Please return only the lines from the one holding "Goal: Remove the" through the one holding "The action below", exactly as they appear in the records below, both ends included.
==============================
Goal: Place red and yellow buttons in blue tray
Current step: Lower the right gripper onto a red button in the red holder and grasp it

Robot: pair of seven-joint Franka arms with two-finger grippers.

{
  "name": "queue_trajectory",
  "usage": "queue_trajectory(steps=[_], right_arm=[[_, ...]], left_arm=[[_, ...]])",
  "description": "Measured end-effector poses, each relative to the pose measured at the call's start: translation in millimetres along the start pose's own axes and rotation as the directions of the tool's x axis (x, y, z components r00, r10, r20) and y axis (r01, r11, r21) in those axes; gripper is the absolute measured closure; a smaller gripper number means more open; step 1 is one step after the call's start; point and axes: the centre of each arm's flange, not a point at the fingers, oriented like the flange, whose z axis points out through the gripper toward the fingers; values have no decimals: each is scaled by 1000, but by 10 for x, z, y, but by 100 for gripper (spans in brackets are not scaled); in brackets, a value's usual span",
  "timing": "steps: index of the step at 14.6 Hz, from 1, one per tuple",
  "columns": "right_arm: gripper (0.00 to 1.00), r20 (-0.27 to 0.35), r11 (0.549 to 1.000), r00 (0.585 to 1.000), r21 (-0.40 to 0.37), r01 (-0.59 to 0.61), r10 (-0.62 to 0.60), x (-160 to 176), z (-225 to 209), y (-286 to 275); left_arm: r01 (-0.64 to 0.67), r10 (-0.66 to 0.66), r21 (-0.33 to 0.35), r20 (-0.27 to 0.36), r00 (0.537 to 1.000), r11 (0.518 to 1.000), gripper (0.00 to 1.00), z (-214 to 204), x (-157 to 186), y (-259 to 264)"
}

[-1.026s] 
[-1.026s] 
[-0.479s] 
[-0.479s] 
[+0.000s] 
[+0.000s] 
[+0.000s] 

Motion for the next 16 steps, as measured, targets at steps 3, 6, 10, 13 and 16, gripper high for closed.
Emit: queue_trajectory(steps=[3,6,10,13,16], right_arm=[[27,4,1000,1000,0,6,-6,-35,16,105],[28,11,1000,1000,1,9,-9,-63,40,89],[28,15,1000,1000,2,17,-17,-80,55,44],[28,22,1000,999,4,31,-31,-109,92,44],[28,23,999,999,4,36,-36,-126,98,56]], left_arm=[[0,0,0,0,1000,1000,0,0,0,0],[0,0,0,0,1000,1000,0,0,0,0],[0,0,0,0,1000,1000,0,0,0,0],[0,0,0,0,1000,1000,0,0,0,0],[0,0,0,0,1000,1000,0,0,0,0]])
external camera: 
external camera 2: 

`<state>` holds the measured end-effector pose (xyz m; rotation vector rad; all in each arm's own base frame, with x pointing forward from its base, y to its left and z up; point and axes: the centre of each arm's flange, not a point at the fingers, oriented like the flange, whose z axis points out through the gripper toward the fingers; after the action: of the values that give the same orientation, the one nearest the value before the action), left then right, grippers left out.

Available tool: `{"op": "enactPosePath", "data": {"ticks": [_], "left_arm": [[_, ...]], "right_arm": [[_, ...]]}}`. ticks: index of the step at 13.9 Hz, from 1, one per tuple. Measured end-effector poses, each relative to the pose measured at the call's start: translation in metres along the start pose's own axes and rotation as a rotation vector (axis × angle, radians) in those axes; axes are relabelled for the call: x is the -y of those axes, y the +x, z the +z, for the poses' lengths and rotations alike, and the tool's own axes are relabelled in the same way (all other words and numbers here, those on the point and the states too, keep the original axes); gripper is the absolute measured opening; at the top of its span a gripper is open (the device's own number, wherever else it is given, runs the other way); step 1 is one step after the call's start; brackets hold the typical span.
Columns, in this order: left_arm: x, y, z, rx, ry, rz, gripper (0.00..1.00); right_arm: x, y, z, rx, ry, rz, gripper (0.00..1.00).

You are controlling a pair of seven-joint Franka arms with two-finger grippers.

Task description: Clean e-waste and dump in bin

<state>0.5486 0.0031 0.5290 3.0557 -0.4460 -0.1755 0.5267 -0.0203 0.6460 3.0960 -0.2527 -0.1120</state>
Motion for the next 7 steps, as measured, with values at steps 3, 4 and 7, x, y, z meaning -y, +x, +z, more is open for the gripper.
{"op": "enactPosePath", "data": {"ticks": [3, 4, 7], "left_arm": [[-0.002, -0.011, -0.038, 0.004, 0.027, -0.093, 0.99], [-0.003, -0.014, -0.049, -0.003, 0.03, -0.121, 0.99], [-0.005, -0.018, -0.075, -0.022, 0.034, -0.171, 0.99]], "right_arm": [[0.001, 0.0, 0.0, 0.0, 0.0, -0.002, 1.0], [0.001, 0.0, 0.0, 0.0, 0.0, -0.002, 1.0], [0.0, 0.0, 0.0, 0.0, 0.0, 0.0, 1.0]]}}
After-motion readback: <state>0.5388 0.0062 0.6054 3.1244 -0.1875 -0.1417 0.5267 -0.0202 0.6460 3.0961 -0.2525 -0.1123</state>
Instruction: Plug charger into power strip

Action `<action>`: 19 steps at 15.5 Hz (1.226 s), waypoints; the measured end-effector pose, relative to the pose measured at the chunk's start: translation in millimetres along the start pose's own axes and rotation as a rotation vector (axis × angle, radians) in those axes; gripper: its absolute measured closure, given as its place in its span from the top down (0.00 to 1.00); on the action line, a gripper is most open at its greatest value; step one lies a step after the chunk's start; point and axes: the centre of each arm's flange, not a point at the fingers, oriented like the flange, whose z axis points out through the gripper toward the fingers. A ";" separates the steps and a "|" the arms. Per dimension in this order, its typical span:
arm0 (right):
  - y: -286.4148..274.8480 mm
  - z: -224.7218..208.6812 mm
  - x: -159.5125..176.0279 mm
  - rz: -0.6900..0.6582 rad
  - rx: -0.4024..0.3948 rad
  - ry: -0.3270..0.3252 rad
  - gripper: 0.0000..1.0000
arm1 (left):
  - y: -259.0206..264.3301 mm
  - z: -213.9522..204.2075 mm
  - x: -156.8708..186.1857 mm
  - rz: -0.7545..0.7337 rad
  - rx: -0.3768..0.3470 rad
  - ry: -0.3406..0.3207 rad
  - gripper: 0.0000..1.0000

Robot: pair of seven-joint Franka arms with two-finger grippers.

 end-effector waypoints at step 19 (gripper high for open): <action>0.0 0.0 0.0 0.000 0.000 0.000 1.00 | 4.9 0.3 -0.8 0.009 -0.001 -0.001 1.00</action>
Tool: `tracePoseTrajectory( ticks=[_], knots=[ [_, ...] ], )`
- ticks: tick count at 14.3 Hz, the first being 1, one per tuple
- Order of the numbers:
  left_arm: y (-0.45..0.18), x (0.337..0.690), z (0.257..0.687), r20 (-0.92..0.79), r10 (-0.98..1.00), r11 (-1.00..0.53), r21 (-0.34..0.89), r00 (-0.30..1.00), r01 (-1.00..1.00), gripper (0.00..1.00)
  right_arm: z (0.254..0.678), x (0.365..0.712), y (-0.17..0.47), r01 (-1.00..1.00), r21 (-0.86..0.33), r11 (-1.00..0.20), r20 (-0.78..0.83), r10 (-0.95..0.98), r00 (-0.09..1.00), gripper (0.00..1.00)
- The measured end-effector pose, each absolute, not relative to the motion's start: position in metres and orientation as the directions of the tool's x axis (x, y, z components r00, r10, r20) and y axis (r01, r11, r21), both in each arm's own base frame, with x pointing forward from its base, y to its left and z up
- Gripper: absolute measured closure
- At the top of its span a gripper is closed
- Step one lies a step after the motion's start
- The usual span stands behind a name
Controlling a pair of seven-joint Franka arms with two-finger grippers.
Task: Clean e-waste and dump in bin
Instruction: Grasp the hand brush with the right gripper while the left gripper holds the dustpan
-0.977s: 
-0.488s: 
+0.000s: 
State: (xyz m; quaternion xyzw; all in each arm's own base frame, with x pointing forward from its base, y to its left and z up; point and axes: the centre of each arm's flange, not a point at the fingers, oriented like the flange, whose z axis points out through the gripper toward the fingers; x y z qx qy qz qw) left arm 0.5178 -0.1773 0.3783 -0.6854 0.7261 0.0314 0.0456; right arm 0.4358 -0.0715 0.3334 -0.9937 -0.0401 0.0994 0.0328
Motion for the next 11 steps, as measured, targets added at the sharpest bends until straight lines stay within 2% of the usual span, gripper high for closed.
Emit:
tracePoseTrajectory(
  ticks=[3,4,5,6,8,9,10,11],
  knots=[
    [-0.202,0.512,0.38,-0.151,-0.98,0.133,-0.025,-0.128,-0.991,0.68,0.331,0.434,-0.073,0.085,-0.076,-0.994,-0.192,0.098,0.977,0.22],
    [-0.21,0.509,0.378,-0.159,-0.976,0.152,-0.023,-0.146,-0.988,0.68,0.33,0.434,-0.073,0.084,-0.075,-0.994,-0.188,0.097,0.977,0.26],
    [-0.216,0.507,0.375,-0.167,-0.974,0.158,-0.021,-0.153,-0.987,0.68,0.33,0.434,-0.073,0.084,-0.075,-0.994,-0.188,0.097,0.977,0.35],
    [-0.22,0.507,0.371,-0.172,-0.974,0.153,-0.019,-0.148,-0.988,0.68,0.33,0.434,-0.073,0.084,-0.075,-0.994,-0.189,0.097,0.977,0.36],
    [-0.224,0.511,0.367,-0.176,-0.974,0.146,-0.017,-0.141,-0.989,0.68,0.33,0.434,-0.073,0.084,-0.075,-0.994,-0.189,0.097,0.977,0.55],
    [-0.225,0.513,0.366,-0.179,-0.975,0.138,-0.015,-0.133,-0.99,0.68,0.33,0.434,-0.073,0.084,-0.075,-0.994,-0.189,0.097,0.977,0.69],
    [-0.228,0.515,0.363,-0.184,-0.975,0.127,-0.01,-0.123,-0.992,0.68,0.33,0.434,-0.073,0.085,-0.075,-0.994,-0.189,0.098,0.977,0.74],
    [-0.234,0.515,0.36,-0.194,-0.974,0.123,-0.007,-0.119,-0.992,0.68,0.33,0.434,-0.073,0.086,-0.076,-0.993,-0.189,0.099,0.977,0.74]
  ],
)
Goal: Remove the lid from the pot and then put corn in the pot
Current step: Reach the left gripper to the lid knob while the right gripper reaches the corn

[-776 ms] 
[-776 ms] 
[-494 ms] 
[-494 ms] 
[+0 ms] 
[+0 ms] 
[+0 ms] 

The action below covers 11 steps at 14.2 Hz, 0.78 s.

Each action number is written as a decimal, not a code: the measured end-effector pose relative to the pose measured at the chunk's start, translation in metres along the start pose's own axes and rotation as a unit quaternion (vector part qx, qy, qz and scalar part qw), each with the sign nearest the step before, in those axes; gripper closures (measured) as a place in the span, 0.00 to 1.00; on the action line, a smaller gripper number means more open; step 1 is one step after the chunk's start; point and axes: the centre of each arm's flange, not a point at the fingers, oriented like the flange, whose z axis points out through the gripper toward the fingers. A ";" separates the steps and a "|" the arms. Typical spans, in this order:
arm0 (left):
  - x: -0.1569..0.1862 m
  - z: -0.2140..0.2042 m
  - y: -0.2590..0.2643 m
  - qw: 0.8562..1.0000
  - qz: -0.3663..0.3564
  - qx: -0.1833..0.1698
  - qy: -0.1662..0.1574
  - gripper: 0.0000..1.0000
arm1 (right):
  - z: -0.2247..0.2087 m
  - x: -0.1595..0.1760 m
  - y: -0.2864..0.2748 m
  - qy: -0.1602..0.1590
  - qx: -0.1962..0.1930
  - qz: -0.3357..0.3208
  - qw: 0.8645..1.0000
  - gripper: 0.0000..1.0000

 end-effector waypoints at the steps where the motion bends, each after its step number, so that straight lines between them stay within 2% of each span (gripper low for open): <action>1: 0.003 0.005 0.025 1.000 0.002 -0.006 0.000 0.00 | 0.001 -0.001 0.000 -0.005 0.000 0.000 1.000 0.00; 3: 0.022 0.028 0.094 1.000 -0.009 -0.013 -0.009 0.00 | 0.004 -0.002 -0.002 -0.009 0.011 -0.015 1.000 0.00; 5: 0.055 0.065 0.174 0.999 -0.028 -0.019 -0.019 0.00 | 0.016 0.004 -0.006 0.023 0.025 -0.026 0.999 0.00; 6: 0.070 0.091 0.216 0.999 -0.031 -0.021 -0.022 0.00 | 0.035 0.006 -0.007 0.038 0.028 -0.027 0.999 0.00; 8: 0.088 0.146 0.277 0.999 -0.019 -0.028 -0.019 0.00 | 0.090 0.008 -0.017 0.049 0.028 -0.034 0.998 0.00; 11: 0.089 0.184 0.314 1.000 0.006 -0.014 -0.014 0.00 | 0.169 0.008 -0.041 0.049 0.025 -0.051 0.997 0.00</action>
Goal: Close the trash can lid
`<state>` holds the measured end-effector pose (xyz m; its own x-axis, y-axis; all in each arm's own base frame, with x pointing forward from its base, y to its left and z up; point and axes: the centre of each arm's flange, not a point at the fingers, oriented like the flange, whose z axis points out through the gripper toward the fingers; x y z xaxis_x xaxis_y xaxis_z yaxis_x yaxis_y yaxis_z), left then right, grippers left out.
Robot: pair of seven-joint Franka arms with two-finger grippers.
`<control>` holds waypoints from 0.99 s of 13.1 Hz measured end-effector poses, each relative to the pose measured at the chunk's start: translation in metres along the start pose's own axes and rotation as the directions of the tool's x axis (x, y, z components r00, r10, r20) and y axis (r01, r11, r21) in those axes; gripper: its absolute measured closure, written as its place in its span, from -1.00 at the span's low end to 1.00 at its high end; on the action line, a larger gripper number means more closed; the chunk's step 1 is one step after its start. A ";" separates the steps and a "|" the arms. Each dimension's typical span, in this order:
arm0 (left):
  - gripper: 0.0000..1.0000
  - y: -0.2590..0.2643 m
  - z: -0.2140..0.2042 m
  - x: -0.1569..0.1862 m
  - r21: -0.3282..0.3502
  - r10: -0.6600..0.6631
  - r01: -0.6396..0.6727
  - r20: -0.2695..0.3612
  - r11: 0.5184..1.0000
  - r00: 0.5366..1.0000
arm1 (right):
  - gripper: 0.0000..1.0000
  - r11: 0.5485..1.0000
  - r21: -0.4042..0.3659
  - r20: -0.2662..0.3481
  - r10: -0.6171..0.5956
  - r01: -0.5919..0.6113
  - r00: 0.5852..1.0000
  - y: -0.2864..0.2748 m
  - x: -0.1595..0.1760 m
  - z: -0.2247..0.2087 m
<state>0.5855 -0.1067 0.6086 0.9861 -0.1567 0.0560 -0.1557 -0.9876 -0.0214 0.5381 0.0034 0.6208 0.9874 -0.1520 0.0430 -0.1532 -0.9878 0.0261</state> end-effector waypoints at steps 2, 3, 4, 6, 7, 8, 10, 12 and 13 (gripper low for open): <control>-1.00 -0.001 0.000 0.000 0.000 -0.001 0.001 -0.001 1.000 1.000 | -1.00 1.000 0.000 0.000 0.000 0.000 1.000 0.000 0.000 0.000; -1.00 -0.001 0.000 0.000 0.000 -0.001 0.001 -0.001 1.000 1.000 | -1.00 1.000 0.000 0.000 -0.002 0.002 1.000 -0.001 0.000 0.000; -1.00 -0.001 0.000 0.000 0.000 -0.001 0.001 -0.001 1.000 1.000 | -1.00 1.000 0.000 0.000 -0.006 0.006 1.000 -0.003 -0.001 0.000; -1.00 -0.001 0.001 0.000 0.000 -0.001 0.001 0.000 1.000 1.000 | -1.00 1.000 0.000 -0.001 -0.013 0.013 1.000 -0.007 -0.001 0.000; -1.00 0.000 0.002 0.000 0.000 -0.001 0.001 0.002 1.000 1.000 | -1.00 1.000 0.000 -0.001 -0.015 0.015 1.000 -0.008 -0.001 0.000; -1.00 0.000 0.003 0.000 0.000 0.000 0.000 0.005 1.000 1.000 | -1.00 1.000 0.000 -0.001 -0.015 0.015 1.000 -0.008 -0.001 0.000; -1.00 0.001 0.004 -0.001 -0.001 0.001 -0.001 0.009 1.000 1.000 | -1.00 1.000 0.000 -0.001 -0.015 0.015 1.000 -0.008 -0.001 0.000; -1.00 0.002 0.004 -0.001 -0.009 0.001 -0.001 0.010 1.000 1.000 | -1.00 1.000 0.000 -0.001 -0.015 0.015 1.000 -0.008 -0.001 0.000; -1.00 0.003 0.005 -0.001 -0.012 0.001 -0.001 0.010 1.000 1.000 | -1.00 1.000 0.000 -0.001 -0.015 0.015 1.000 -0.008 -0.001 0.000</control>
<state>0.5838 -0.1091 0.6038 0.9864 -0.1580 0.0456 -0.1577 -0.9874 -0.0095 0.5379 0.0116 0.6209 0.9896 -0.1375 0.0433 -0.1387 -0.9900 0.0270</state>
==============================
■ Your response:
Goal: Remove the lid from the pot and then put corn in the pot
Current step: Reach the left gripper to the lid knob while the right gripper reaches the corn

[-776 ms] 
[-776 ms] 
[-494 ms] 
[-494 ms] 
[+0 ms] 
[+0 ms] 
[+0 ms] 

The action below covers 11 steps at 14.2 Hz, 0.78 s.

This output is complete.